Sunday, May 09, 2010

The book on my bedside table...

... at the moment is "Affluenza" by one Oliver James.

Having read the Prologue and Part One it seems to me that there is little point in reading much further. I do not suffer from Affluenza. It is not likely that I ever will - given that various members of the family have described my as "stingy" and "old" and "expletive" at different times. Therefore there seems no real future in reading how James proposes his cure for the ailment.

His opinion on the causes and who might be the most susceptible plucks the strings of my confirmation bias. His commentary in what I have read thusfar would curdle TF's coffee and give his Beemer an apoplexic fit.

I guess that just about says it all.

It also fits into the context of my last comment at TF's place regarding government deficits and the difference between "need" and "want".

Out of the commentary in Der Spiegel - regarding the Greek economic crisis comes this following which also rings a strong 12-string chord from the ol' probligo -
In fact, the Portuguese economy has been stagnating for the last 10 years. It grew substantially before that, after the country had joined the EU. In the years since the introduction of the euro, the Portuguese have gotten used to low interest rates and have "lived completely beyond their means," as President Aníbal Cavaco Silva, an economics professor himself who was also prime minister during the boom years, warned last year. "We spend 10 percent of GDP more than we take in, year after year," says Portuguese economist António Perez Metelo.

Private households owe more than 100 percent of their annual income. Because the Portuguese save so little, banks are forced to borrow money abroad. Each of the 10.6 million Portuguese citizens owes foreign banks an average of €18,300 and paid €590 in interest in 2009.

This situation cannot continue -- not in Greece, not in Portugal and not in most other countries. But the euro zone isn't the only place with a debt problem.

The US budget deficit has now reached $1.6 trillion, or 10 percent of GDP. The national debt is now over $12 trillion and is forecast to expand to more than $20 trillion by the end of the decade. At that point, Americans will be paying $900 billion a year in interest alone.

Der Spiegel continues -
Today, only four areas consume almost all government revenues: defense, social programs, health care and interest on debt. Americans must pay for everything else with new debt.

Fred Bergsten, director of the Peterson Institute, one of the leading economic think tanks in the United States, warns: "If we don't correct the situation in the next five years, our worldwide position will be in jeopardy."

The disastrous financial situation is in large part due, not to the economic stimulus packages and programs to fight the global economic crisis, but to behavior during the years under former President George W. Bush. At the time, Americans became accustomed to consuming far more than they produced.

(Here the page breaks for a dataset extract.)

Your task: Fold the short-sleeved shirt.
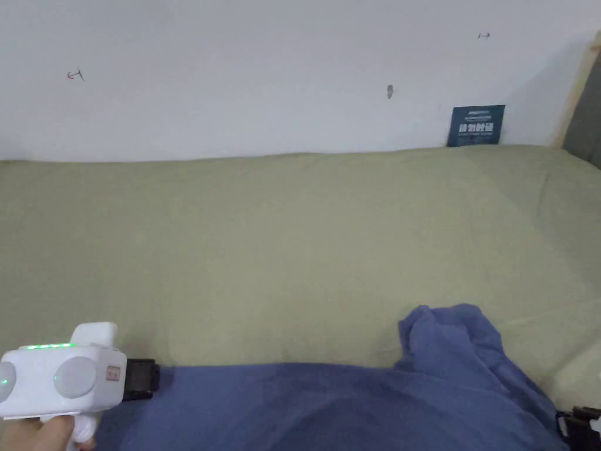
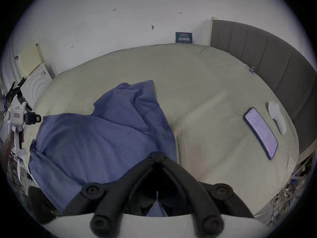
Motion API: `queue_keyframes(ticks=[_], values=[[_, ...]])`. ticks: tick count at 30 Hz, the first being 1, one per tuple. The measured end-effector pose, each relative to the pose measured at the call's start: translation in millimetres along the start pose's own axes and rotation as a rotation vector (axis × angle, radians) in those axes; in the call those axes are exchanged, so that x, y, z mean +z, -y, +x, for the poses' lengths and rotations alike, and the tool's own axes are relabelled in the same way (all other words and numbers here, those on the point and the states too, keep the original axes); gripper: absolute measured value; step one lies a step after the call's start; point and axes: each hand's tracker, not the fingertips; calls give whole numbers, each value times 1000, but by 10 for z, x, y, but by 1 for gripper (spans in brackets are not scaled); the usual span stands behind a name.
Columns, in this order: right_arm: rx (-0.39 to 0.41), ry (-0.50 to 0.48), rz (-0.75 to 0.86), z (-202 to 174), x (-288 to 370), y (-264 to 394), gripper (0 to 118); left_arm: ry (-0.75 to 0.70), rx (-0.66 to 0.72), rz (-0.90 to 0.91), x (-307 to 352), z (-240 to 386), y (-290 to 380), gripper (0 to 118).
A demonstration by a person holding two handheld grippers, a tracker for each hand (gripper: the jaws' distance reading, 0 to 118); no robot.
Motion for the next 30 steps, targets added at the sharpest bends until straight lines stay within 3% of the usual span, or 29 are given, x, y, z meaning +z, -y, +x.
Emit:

They consume inexpensive goods from Southeast Asia, and the Chinese and the Japanese are only too willing to accept US Treasury bonds in return. In other words, Asia is giving the United States an almost unlimited credit line. This is the only reason the Americans were able to keep interest rates low for so many years -- the cost of borrowing was being kept artificially low. Many people believed that they could afford to buy real estate. And in the belief that the value of their houses was constantly increasing, Americans consumed even more and got into more and more debt. This illusionary system fell apart when the real estate markets collapsed.

But current President Barack Obama has also contributed substantially to the biggest American budget deficit since World War II. His healthcare reforms alone will cost the government about $900 billion in the coming years. And the military presence in Iraq and Afghanistan will swallow up $160 billion in the coming budget year.